Let's make a four armed bandit and then plot the expected value of each arm.

_Note_: The random seed is fixed. If you change the seed and run the cell below, some of the reward probabilities will change. The probability of the best arm, the optimal value arm is fixed however. It is set to 0.35, and located at arm 2. Try it! Rerun the cell below with different seeds, a few times, to get a sense of how the non-optimal arms can vary.

In [None]:
# Shared env params
seed = 503

# Create env
env = BanditUniform4(p_min=0.1, p_max=0.3, p_best=0.35)
env.seed(seed)

# Plot env
plot_bandit(env, alpha=0.6)

## Section 1.2 - Our three agents, unbounded.

### Our three agents, _unbounded_

A word about the code. Our agents this week work in whaat gets called an ActorCritic desgin. This breaks reinforcement learning algorithms into two parts: The Actor does action selection. The Critic estimates the value of each action.

Now in normal reinforcement learning, aka not pure exploration, the _Actor_ uses the $Q$ value estimates from the _Critic_ to, in part, make its decisions. Be it explore or exploit. This is indeed the case for the $\epsilon$-greedy agent, _EpsilonActor_, works. 

...But... 

The other two agents--_SequentialActor_ and _RandomActor_--don't explore with value. The are both _max entropy_ action systems, who don't care about reward value or learning _at all_. We have kept the _ActorCritic_ style because it was easy to implement in _explorationlib_. Don't be misled.

Below are the class definitions for some of the important classes.

In [None]:
class BanditActorCritic(BanditAgent):
    """Actor-Critic agent"""
    def __init__(self, actor, critic, lr_reward=0.1):
        super().__init__()

        self.actor = actor
        self.critic = critic
        self.lr_reward = float(lr_reward)

    def __call__(self, state):
        return self.forward(state)

    def update(self, state, action, R, next_state, info):
        self.critic_R = R_update(action, R, self.critic, self.lr_reward)

    def forward(self, state):
        action = self.actor(list(self.critic.model.values()))
        return action

    def reset(self):
        self.actor.reset()
        self.critic.reset()

In [None]:
class RandomActor(BanditAgent):
    def __init__(self, num_actions):
        super().__init__()
        self.num_actions = num_actions
        self.actions = list(range(self.num_actions))

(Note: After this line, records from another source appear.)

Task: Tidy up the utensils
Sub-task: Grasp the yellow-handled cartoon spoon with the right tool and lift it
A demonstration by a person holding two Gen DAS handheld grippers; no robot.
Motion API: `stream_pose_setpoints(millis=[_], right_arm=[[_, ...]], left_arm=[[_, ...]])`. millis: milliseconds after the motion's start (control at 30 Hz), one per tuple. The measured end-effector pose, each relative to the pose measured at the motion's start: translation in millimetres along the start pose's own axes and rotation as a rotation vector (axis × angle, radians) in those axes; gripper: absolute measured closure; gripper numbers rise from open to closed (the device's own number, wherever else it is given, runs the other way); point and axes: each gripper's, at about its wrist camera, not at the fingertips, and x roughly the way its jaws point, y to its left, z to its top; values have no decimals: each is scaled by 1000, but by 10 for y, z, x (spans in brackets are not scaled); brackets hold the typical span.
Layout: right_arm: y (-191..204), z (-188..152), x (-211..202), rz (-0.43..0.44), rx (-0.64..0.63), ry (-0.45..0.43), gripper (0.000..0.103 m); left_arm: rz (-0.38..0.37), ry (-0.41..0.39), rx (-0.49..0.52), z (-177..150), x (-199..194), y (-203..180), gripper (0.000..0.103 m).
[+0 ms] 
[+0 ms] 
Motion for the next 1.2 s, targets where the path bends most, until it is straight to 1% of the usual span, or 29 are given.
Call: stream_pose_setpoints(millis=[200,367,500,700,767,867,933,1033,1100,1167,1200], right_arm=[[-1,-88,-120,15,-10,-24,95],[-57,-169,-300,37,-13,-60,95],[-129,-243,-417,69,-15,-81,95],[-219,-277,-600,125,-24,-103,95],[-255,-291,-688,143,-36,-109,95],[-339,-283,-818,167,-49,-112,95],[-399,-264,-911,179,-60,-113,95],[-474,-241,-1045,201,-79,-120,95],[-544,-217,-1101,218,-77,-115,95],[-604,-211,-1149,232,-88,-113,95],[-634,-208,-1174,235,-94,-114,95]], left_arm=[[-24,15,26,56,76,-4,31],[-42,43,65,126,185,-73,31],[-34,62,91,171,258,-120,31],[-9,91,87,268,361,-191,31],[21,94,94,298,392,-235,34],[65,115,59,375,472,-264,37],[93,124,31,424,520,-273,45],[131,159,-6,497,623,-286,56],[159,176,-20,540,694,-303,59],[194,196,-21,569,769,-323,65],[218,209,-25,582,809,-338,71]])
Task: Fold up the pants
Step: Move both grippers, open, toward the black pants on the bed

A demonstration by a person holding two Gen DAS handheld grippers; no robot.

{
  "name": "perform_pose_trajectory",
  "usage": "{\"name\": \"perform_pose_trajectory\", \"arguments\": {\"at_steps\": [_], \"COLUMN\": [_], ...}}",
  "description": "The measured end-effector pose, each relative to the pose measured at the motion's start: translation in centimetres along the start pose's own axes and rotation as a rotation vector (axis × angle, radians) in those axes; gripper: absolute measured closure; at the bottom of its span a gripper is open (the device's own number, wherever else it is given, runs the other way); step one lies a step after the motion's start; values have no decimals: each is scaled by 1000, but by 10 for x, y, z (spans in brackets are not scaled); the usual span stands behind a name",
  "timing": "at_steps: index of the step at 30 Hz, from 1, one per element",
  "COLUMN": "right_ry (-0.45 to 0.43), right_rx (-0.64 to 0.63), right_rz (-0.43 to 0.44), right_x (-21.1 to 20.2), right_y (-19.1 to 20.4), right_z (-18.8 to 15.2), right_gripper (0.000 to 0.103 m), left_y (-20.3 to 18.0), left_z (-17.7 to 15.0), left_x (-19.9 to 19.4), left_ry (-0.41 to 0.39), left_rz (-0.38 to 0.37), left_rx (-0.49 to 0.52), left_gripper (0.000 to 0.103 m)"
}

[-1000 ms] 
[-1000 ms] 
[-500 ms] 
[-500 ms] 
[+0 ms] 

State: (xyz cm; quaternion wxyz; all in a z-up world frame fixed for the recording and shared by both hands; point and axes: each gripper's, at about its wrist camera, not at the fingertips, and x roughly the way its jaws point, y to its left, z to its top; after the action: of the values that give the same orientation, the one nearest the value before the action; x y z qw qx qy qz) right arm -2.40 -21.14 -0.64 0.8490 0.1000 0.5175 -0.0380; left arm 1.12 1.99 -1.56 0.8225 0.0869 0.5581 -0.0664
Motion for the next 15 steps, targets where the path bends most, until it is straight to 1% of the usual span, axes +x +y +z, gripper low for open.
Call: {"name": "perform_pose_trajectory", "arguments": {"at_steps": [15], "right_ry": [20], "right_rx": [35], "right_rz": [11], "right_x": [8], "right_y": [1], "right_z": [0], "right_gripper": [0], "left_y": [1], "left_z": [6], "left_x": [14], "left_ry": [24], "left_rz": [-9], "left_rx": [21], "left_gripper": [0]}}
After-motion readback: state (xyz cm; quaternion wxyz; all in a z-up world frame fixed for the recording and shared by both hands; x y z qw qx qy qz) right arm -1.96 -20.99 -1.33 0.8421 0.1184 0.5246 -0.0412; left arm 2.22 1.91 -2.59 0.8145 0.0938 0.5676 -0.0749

    def __call__(self, values):
        return self.forward(values)

    def forward(self, values):
        """Values are a dummy var. Pick at random"""
        action = self.np_random.choice(self.actions)
        return action

    def reset(self):
        pass

In [None]:
class SequentialActor(BanditAgent):
    """Choose actions in sequence; ignore value"""
    def __init__(self, num_actions, initial_action=0):
        super().__init__()

        self.num_actions = int(num_actions)
        self.initial_action = int(initial_action)
        self.action_count = self.initial_action

    def __call__(self, values):
        return self.forward(values)

    def forward(self, values):
        self.action_count += 1
        action = self.action_count % self.num_actions

        return action

    def reset(self):
        self.action_count = self.initial_action

In [None]:
class EpsilonActor(BanditAgent):
    def __init__(self, num_actions, epsilon=0.1, decay_tau=0.001):
        super().__init__()

        self.epsilon = epsilon
        self.decay_tau = decay_tau
        self.num_actions = num_actions

    def __call__(self, values):
        return self.forward(values)

    def decay_epsilon(self):
        self.epsilon -= (self.decay_tau * self.epsilon)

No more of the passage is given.